== Task instructions ==
Retrieve every line from the records in which the word "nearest" occurs.

··· Data to process

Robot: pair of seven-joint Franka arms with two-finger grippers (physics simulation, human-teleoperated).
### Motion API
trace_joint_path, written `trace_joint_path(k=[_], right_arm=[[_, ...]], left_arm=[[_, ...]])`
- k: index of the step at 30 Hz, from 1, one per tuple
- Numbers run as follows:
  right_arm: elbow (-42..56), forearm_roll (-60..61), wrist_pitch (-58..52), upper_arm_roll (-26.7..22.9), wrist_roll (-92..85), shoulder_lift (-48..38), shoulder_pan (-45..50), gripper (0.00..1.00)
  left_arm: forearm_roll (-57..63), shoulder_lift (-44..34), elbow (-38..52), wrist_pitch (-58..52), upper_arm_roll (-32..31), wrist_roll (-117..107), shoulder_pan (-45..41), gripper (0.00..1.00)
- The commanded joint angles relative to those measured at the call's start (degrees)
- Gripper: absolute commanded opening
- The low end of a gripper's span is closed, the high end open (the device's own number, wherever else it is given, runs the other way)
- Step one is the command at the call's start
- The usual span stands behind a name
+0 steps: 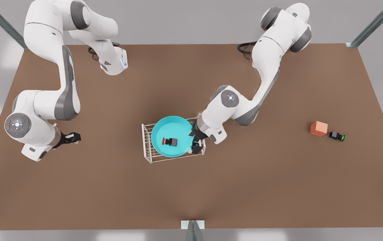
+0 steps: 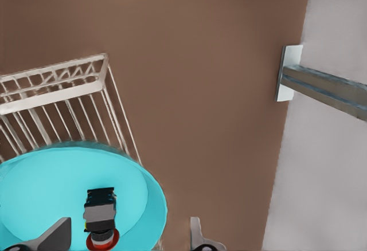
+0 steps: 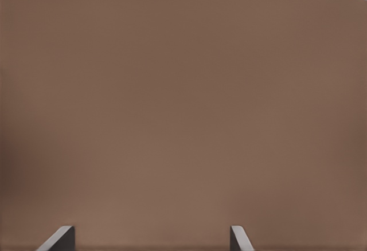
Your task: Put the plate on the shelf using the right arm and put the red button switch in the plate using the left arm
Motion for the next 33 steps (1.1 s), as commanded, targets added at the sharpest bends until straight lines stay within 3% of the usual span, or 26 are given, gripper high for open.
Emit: trace_joint_path(k=[1,4,5,6,7,8,9,20,33], right_arm=[[0.03,0.04,-0.03,0.0,-0.13,-0.08,-0.08,1.0],[0.03,0.04,-0.03,-0.08,-0.13,0.0,-0.08,1.0],[0.03,0.04,-0.03,0.0,-0.13,0.0,-0.08,1.0],[0.03,0.04,-0.03,-0.08,-0.13,0.0,-0.08,1.0],[0.03,0.04,-0.03,-0.08,-0.13,0.0,-0.08,1.0],[0.03,0.04,-0.03,-0.08,-0.13,0.0,-0.08,1.0],[0.03,0.04,-0.03,-0.08,-0.13,0.0,-0.08,1.0],[0.03,0.04,-0.03,-0.08,-0.13,-0.08,-0.08,1.0],[0.38,0.04,-0.03,-0.08,-0.22,0.0,-0.08,1.0]], left_arm=[[-0.85,-4.47,0.18,-32.22,-0.02,46.38,5.99,1.0],[1.25,-8.68,0.01,-40.23,0.42,73.88,13.28,1.0],[4.07,-10.45,-0.43,-45.07,1.81,100.08,17.67,1.0],[2.76,-11.59,-0.43,-45.33,10.21,122.08,16.29,1.0],[-4.71,-14.93,-1.83,-45.51,15.44,125.77,15.66,1.0],[-4.11,-23.52,-14.89,-36.84,15.62,123.49,15.66,1.0],[-1.65,-27.77,-21.44,-32.06,15.62,123.49,15.75,1.0],[-0.41,-28.38,-19.42,-43.13,15.45,121.29,16.1,1.0],[-0.06,-25.22,-14.58,-41.99,11.84,113.47,15.4,1.0]])
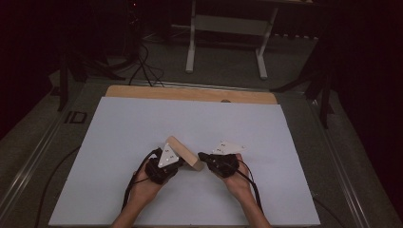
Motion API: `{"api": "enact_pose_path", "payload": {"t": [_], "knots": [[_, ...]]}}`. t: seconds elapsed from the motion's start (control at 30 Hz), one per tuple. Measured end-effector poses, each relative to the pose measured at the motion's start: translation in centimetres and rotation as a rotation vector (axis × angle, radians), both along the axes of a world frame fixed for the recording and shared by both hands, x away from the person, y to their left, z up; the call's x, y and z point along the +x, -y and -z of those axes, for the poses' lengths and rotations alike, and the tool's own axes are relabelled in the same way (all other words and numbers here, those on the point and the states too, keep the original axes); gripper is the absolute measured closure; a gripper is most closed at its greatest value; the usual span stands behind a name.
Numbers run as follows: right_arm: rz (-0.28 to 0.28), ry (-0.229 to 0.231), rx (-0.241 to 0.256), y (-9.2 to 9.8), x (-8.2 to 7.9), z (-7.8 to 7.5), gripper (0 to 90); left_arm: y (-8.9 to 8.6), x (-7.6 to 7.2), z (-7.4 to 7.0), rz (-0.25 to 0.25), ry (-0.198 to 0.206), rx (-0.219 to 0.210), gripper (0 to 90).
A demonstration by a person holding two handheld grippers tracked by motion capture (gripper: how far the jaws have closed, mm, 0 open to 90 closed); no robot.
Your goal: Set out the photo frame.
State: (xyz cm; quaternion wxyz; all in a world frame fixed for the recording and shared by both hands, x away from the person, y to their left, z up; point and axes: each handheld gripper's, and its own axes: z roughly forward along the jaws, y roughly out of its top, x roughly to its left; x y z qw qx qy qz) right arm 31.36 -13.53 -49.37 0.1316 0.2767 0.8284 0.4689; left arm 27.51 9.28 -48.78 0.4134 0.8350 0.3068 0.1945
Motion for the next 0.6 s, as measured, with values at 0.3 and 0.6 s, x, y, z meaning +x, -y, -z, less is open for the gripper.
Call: {"api": "enact_pose_path", "payload": {"t": [0.3, 0.6], "knots": [[-0.017, 0.002, -0.002, -0.22, -0.38, 0.00, 90.0, -0.10, 0.05, 0.02, 0.001, -0.009, -0.009, 89.6], [-0.029, 0.001, -0.003, -0.51, -0.68, -0.01, 90.0, -0.30, 0.07, 0.04, -0.005, -0.010, -0.017, 89.6]]}}
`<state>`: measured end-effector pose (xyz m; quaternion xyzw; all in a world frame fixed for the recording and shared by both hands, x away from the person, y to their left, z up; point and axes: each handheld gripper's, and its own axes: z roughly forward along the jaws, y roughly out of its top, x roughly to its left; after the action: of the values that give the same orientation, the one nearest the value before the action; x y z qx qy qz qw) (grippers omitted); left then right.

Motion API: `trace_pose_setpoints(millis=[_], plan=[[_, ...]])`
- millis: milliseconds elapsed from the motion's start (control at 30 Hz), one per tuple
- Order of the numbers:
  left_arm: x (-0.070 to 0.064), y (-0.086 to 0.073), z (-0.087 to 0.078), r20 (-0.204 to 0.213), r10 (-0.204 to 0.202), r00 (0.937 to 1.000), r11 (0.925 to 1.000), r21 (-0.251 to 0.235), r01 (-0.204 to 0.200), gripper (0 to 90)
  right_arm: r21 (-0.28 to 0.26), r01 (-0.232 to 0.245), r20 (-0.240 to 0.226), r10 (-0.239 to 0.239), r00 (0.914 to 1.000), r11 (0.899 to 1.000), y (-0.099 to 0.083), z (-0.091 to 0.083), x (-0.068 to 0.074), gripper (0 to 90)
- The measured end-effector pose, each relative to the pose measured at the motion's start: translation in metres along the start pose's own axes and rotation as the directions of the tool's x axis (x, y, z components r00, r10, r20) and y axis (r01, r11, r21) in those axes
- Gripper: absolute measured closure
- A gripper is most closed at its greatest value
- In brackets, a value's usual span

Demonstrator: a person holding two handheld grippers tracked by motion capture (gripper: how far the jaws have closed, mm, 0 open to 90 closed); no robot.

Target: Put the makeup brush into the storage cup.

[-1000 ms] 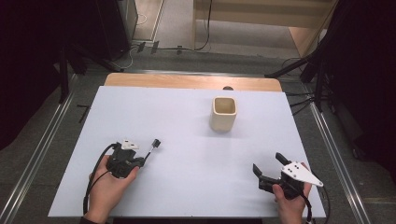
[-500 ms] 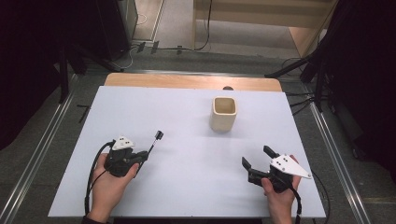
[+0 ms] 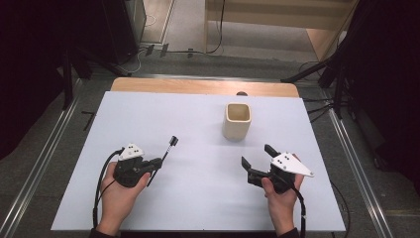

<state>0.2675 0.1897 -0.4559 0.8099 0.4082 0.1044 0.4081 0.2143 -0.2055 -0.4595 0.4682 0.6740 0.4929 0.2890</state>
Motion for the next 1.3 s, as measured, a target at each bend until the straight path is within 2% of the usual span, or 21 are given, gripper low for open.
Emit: trace_pose_setpoints(millis=[67,167,267,367,433,567,733,833,1000,1300], plan=[[-0.001,0.001,0.001,0.009,-0.004,1.0000,1.0000,-0.008,0.004,86.7,-0.002,-0.013,-0.003,0.013,0.9999,1.000,0.004,0.004,0.002,13.5],[-0.004,0.001,0.002,0.015,0.007,0.9999,0.9998,-0.021,-0.006,86.7,-0.001,0.005,0.016,-0.005,0.9999,1.000,0.011,0.010,0.007,13.5],[-0.007,0.002,0.004,0.026,0.016,0.9995,0.9993,-0.034,-0.015,86.7,-0.011,0.019,0.014,-0.019,0.9997,1.000,0.018,0.014,0.011,13.5],[-0.010,0.002,0.005,0.045,0.030,0.9986,0.9986,-0.046,-0.028,86.7,-0.015,0.011,0.009,-0.011,0.9999,1.000,0.022,0.017,0.016,13.5],[-0.013,0.002,0.006,0.045,0.037,0.9983,0.9981,-0.050,-0.034,86.7,-0.002,0.021,0.020,-0.021,0.9996,1.000,0.022,0.018,0.021,13.6],[-0.016,0.002,0.007,0.063,0.040,0.9972,0.9966,-0.075,-0.035,86.7,0.024,0.031,0.013,-0.031,0.9994,0.999,0.019,0.020,0.032,13.5],[-0.019,0.002,0.007,0.091,0.046,0.9948,0.9930,-0.113,-0.036,86.7,0.019,-0.024,-0.035,0.025,0.9991,1.000,0.017,0.019,0.040,13.5],[-0.022,0.002,0.008,0.118,0.060,0.9912,0.9900,-0.135,-0.044,86.6,0.013,-0.045,-0.056,0.046,0.9974,0.999,0.017,0.019,0.043,13.5],[-0.025,0.002,0.009,0.161,0.056,0.9853,0.9864,-0.161,-0.030,86.6,0.003,-0.088,-0.081,0.088,0.9929,0.996,0.015,0.019,0.048,13.6],[-0.029,0.001,0.008,0.199,0.054,0.9785,0.9760,-0.218,-0.009,86.7,0.025,-0.138,-0.186,0.141,0.9724,0.990,0.013,0.025,0.065,14.0]])
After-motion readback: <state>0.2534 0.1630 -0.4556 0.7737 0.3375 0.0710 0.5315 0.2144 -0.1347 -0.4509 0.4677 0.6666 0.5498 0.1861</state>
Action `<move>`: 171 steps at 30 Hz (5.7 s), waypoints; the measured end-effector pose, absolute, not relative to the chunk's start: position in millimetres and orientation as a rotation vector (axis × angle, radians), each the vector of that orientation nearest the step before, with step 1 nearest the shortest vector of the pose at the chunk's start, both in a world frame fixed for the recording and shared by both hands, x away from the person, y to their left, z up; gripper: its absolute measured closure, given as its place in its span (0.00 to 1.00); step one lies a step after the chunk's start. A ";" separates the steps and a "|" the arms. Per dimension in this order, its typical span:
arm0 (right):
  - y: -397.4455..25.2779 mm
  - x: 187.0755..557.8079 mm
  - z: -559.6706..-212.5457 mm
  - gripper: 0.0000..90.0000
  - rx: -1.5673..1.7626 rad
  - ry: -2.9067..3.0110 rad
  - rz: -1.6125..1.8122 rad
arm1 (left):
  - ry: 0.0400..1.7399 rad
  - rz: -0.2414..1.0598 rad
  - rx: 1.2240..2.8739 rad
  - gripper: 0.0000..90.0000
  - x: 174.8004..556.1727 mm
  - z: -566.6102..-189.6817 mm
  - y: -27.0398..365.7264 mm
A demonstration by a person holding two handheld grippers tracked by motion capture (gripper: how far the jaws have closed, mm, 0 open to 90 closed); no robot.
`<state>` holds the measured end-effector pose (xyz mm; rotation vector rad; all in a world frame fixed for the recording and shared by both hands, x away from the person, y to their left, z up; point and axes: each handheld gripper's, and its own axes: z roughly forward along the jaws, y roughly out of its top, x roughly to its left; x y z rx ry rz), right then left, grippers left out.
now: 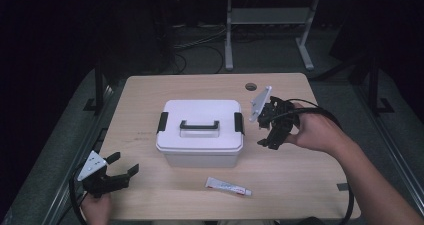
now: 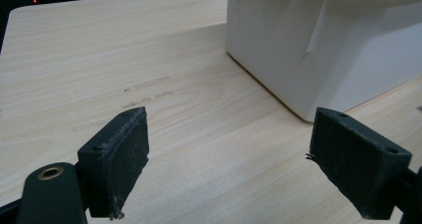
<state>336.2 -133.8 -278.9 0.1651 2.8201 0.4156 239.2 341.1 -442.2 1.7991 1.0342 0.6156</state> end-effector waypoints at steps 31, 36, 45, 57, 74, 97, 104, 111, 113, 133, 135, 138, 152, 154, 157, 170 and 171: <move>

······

== Written solution ==
`<state>`: measured end-effector pose (xyz m; quaternion xyzw; all in a world frame fixed for the recording and shared by both hands, x away from the person, y to their left, z up; point and axes: each handheld gripper's, and its own axes: z roughly forward along the jaws, y roughly out of its top, x roughly to its left; after the action: of the values that give the same orientation, the one nearest the value before the action; x y z qx qy qz qw) (grippers omitted); left then right.
Action `<move>`: 171 steps at 30 Hz (5.7 s), waypoints; the measured end-effector pose, absolute, not relative to the chunk's start: position in millimetres and orientation as a rotation vector (axis × angle, radians), each the vector of that orientation nearest the step before, with step 1 nearest the shortest vector of the pose at the chunk's start, both in a world frame fixed for the recording and shared by both hands, x away from the person, y to their left, z up; gripper: its absolute measured closure, given as its place in its span (0.00 to 1.00); step one lies a step after the chunk's start. A ";" separates the steps and a "|" the arms. Per dimension in this order, its typical span:

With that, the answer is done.